Wherever the line with "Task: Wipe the" sits in the listing below, transcribe from it up to and including the line with "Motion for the", exactly, and leave the remaining lines out.

╭─ Provided records

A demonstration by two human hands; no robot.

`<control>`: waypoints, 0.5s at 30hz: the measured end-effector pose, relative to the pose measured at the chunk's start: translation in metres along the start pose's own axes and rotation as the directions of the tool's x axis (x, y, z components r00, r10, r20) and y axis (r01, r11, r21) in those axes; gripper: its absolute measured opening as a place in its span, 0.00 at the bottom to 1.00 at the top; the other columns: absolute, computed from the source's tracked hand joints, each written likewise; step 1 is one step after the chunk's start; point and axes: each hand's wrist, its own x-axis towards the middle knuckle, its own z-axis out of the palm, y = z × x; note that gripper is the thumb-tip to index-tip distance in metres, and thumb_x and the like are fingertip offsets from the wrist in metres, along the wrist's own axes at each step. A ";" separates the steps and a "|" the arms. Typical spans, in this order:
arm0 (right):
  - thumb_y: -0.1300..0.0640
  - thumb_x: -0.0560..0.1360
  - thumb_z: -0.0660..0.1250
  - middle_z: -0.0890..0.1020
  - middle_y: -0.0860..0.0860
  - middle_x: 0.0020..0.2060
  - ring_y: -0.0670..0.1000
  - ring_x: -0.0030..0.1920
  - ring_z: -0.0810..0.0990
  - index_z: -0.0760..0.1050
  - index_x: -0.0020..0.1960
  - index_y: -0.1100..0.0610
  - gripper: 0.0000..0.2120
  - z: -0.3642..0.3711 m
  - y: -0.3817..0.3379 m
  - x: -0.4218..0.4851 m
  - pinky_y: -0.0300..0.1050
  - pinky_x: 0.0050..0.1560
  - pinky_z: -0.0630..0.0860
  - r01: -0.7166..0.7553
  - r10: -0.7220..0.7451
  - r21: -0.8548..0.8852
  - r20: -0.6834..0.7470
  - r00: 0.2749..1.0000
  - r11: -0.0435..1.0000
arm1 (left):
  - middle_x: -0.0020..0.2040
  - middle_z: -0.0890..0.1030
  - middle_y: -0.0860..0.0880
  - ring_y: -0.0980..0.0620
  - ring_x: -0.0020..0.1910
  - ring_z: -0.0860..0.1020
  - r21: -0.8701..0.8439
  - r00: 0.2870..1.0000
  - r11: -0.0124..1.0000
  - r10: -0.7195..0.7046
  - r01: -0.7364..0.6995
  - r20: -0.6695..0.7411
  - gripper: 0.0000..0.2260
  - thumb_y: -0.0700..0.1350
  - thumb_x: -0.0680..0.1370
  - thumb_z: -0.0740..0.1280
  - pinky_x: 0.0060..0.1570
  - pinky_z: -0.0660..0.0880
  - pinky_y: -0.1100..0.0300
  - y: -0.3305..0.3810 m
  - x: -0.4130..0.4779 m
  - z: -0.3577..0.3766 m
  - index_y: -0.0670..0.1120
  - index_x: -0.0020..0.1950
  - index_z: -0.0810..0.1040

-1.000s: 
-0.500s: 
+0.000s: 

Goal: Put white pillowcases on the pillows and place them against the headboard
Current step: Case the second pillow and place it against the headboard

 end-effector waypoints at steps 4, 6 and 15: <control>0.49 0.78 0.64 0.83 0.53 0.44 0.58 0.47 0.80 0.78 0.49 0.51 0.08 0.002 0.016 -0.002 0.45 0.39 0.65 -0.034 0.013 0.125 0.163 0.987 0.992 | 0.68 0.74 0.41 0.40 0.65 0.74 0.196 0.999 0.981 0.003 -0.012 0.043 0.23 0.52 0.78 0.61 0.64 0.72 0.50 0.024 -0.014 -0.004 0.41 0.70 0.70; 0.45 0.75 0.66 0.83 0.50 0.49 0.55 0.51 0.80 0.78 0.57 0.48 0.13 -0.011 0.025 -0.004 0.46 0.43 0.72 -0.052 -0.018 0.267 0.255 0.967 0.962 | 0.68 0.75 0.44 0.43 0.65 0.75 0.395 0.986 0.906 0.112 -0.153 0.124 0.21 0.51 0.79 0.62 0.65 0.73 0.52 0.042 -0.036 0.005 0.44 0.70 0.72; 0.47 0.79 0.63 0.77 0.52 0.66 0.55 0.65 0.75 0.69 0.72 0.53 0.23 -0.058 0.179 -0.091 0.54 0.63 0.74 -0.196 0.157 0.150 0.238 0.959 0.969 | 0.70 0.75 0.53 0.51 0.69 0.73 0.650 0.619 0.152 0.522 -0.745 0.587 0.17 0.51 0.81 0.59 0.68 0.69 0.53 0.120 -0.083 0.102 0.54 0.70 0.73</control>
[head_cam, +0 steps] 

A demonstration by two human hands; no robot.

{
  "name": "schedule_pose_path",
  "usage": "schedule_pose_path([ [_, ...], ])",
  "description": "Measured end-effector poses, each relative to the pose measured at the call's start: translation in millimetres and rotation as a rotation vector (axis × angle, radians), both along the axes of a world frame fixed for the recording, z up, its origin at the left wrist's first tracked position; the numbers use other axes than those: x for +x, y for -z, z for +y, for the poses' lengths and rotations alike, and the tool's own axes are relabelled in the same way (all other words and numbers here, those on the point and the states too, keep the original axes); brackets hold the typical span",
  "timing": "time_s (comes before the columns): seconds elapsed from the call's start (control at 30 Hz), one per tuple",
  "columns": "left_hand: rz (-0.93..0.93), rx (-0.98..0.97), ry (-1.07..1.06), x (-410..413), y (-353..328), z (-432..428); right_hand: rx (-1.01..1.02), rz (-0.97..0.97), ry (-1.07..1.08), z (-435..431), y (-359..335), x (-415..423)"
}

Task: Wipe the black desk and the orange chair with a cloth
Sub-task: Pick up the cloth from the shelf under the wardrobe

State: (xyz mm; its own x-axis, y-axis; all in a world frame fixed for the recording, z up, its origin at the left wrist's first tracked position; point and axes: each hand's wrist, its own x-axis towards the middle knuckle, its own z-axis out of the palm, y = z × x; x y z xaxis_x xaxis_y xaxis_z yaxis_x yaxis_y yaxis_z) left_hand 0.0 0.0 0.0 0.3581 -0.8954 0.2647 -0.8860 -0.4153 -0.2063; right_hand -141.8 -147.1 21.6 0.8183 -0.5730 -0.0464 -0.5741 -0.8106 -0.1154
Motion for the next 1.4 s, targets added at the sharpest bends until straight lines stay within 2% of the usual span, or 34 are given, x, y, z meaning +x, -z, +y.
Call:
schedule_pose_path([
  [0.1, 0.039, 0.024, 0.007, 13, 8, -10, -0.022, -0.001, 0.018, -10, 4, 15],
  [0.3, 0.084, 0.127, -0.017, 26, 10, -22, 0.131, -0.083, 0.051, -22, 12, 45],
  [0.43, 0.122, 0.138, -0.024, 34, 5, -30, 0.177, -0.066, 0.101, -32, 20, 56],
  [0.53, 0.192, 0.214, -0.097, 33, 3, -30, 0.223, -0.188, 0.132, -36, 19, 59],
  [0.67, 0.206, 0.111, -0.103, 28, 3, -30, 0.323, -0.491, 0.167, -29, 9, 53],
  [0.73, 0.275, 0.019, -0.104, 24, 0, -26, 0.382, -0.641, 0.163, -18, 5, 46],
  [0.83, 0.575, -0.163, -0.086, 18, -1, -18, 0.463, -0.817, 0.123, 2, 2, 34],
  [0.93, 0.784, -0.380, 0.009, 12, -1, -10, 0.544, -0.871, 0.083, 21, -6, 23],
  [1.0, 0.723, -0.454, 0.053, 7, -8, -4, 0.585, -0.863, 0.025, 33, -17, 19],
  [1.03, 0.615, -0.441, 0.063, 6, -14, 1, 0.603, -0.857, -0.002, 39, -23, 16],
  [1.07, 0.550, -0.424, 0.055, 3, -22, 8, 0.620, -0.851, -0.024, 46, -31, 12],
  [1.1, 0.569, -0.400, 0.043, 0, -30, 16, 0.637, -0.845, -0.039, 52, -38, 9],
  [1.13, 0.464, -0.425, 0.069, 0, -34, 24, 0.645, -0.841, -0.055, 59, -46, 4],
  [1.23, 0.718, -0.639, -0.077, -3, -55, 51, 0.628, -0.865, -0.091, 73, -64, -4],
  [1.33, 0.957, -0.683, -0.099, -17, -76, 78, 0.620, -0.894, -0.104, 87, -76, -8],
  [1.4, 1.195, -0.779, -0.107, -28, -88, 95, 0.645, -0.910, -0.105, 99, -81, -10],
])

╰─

* _Answer box_
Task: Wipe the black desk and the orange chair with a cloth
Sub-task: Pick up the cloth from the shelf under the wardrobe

State: (xyz mm; its own x-axis, y-axis; all in a world frame fixed for the recording, z up, its origin at the left wrist's first tracked position; point and axes: each hand's wrist, its own x-axis towards the middle knuckle, its own z-axis out of the palm, y = z × x; x y z xaxis_x xaxis_y xaxis_z yaxis_x yaxis_y yaxis_z) left_hand 0.0 0.0 0.0 0.3581 -0.8954 0.2647 -0.8860 -0.4153 -0.2063; right_hand -141.8 -147.1 21.6 0.8183 -0.5730 -0.0464 -0.5741 -0.8106 -0.1154
Motion for the next 1.4 s, targets added at the sharpest bends until straight lines stay within 2% of the usual span, or 34 are given, x, y, z meaning +x, -z, +y.

Output for the exercise is now complete.